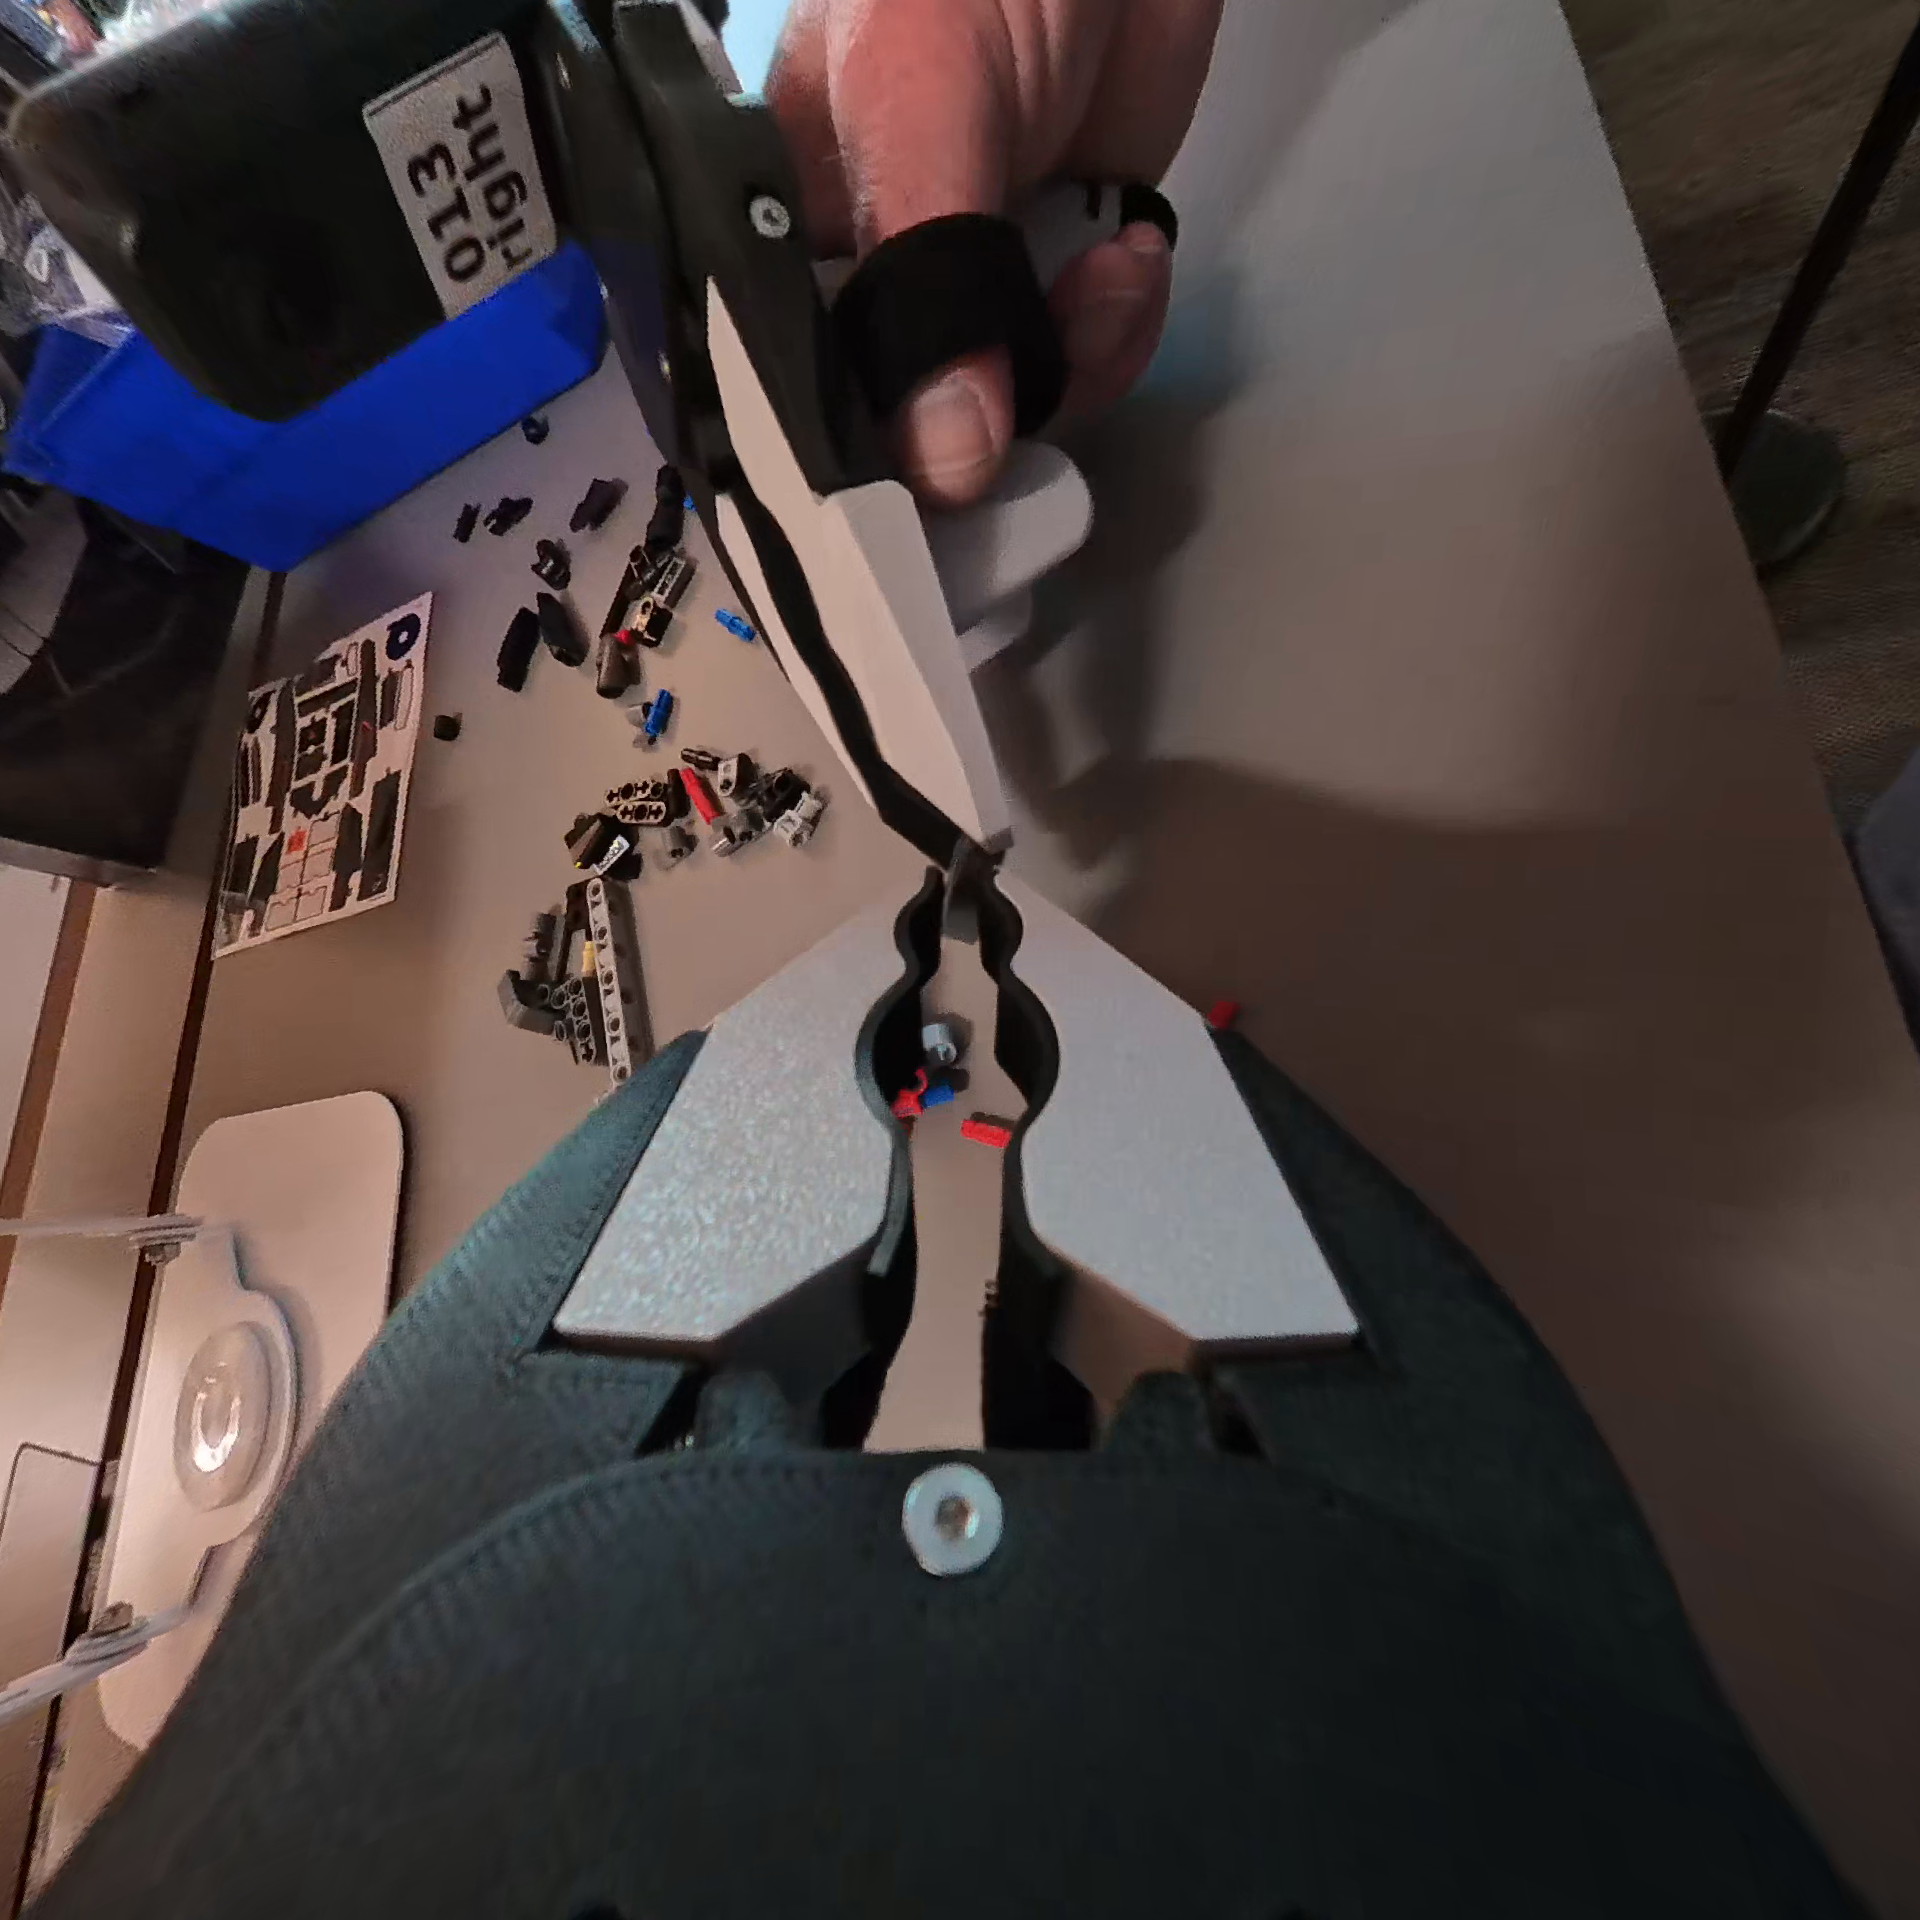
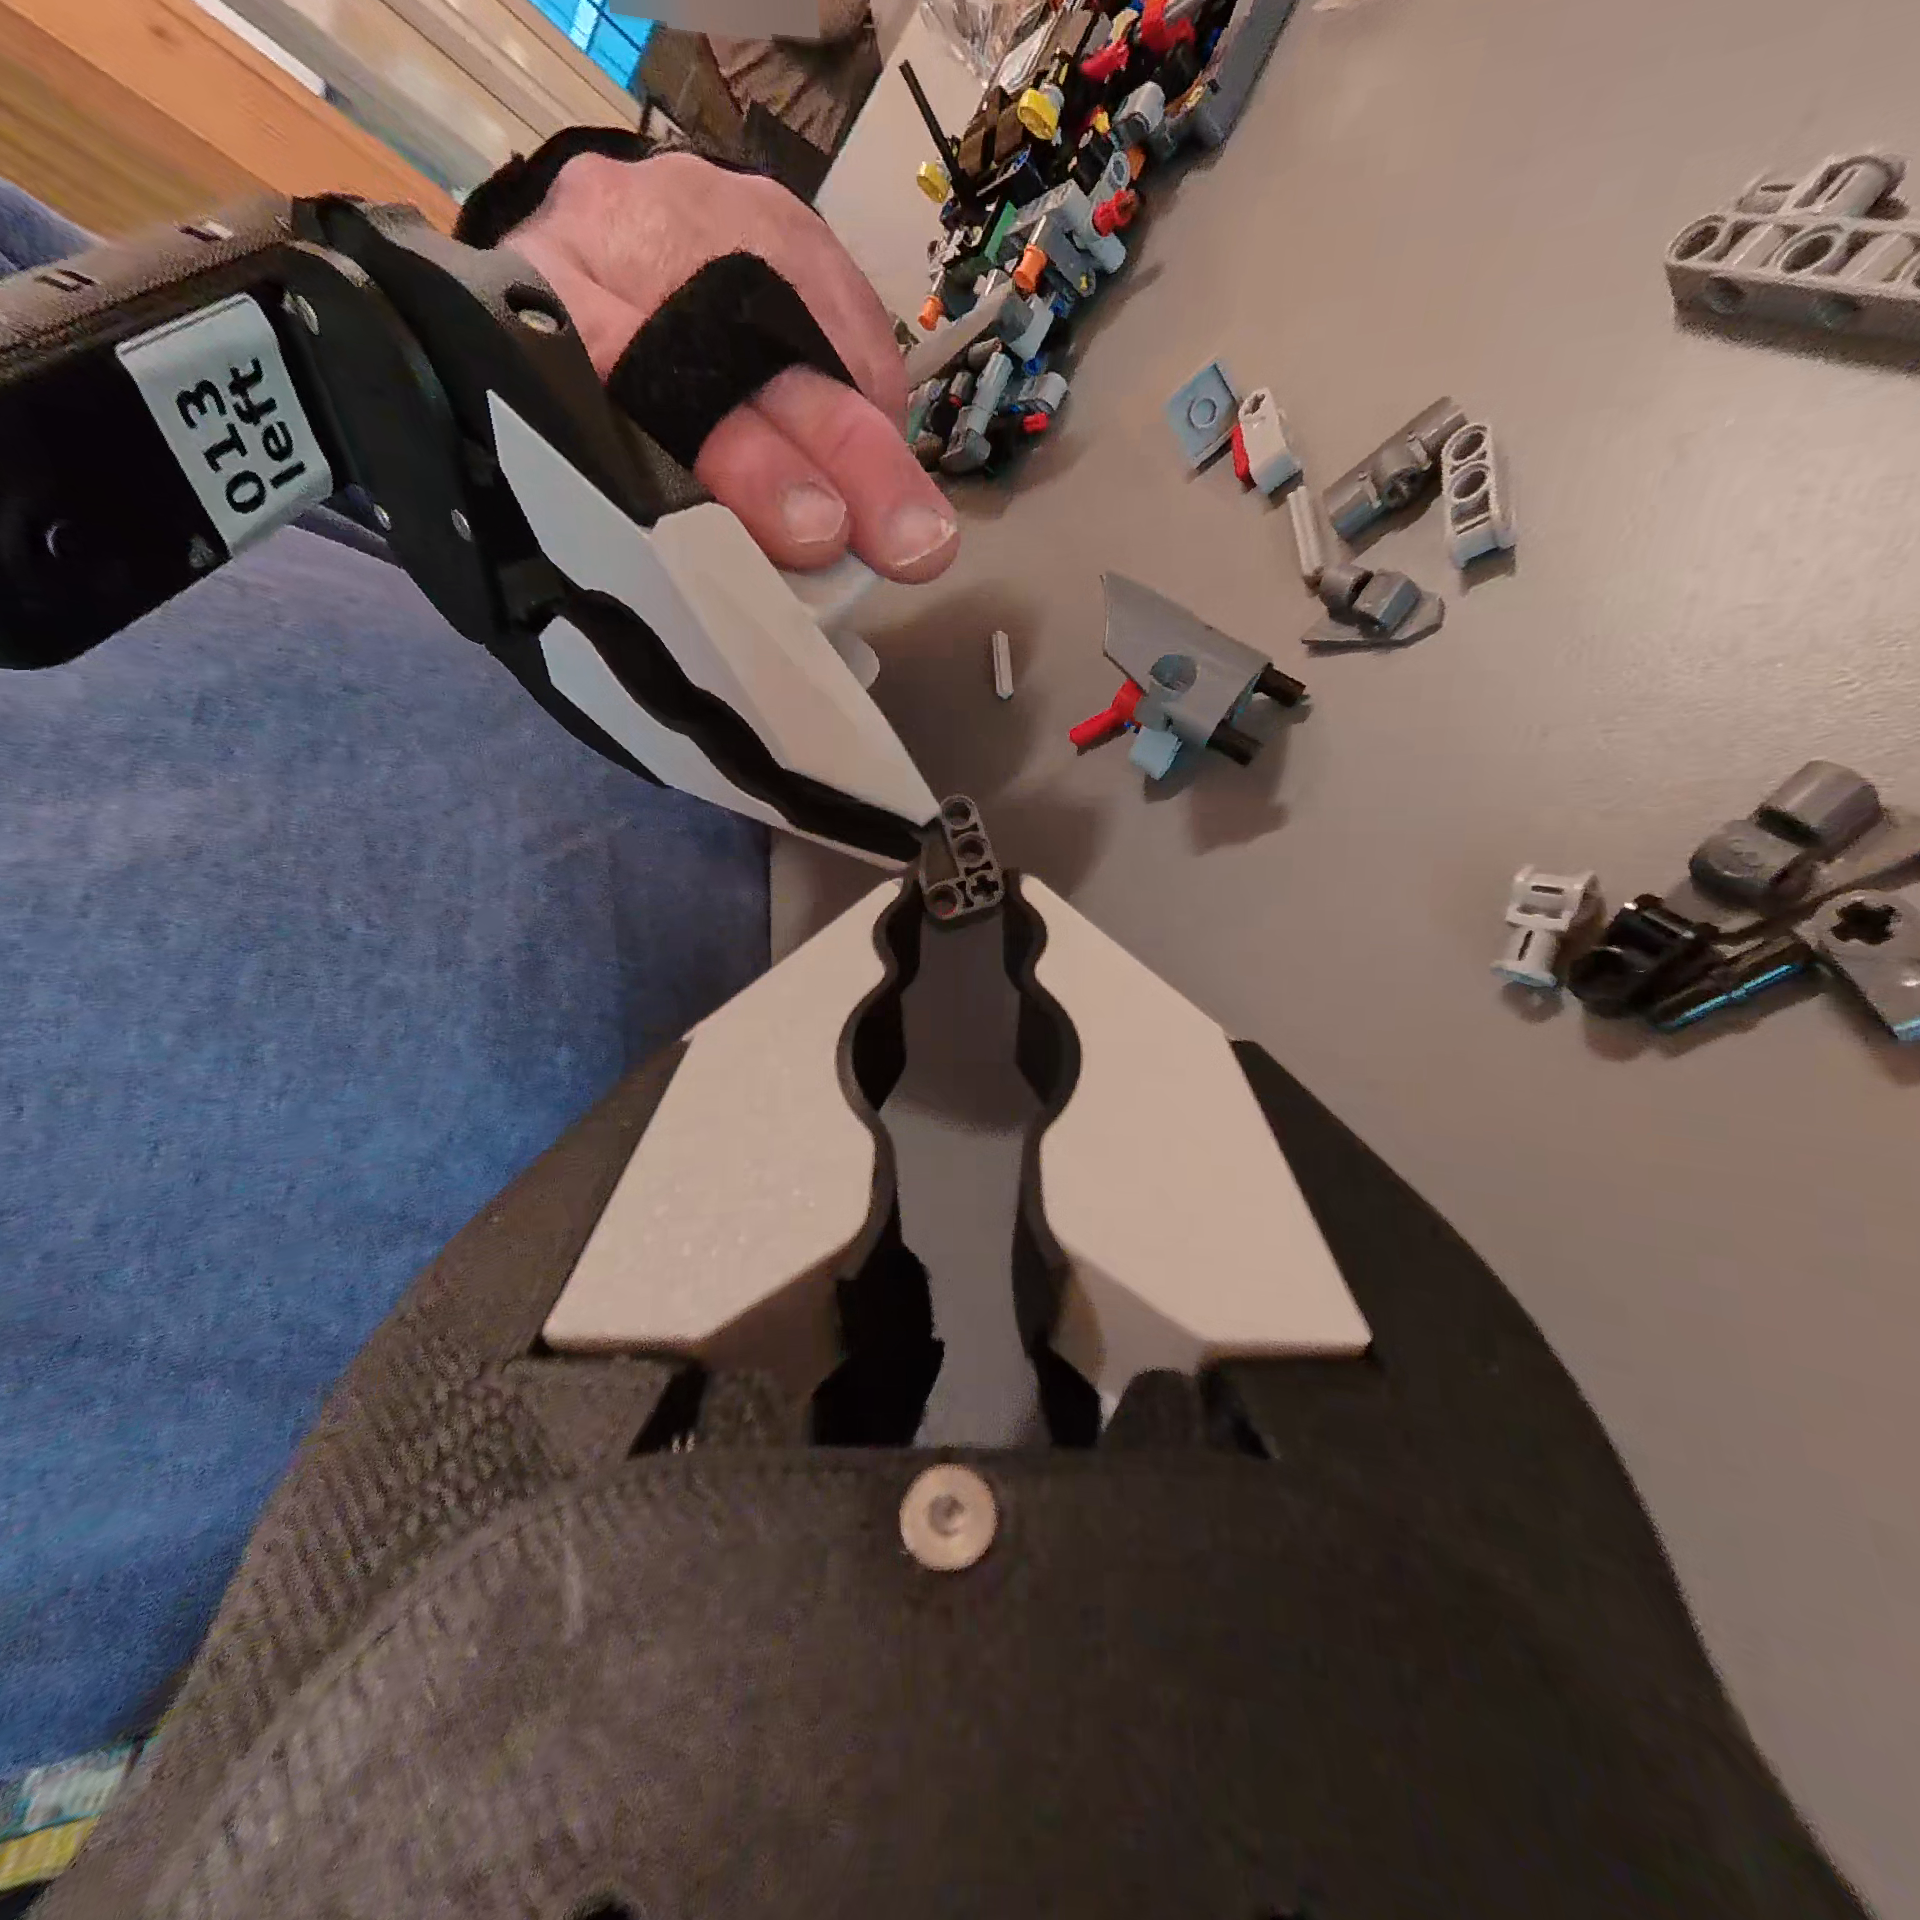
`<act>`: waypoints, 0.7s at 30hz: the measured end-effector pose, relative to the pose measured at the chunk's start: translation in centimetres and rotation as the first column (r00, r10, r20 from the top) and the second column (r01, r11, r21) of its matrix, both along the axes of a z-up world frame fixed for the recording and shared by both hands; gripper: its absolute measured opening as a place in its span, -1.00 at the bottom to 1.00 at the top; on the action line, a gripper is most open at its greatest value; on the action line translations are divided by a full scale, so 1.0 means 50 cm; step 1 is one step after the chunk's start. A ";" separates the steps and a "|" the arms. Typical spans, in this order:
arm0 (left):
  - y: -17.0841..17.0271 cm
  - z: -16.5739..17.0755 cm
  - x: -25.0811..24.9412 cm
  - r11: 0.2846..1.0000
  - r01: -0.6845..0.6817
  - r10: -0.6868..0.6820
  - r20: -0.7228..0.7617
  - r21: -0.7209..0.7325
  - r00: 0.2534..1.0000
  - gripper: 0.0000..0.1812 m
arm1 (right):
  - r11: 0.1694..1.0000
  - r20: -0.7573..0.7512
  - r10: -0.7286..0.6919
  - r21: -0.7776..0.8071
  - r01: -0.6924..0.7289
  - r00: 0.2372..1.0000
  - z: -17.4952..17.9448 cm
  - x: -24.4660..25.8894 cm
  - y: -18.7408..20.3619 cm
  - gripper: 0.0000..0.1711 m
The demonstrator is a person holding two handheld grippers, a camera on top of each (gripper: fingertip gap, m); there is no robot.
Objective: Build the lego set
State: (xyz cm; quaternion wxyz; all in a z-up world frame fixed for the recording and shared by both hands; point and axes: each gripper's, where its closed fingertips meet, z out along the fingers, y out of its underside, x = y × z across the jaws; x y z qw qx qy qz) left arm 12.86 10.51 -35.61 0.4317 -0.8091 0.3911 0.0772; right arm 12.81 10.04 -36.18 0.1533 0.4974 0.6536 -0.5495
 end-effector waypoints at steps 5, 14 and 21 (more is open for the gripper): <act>-0.002 0.011 -0.004 1.000 0.000 0.000 0.009 0.018 1.000 -0.88 | 0.997 0.023 -0.001 -0.077 0.003 1.000 0.011 0.000 -0.002 -0.85; -0.005 0.020 -0.005 0.999 0.018 -0.018 0.026 0.033 0.999 -0.90 | 0.989 0.061 0.011 -0.147 -0.002 0.998 0.021 -0.001 -0.005 -0.85; -0.016 0.036 -0.013 0.998 0.035 -0.036 0.033 0.050 0.999 -0.87 | 0.981 0.064 0.035 -0.191 -0.023 0.997 0.032 -0.002 -0.011 -0.85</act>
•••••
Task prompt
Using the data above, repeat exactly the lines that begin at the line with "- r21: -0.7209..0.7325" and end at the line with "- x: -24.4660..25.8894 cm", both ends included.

Output of the task
  - r21: -0.7209..0.7325
  - r00: 0.2534..1.0000
  - gripper: 0.0000..0.1812 m
arm1 (right):
  - r11: 0.1694..1.0000
  - r20: -0.7573..0.7512
  - r10: -0.7286..0.6919
  - r21: -0.7776..0.8071
  - r01: -0.6924..0.7289
  - r00: 0.2372..1.0000
  - z: -17.4952..17.9448 cm
  - x: -24.4660..25.8894 cm

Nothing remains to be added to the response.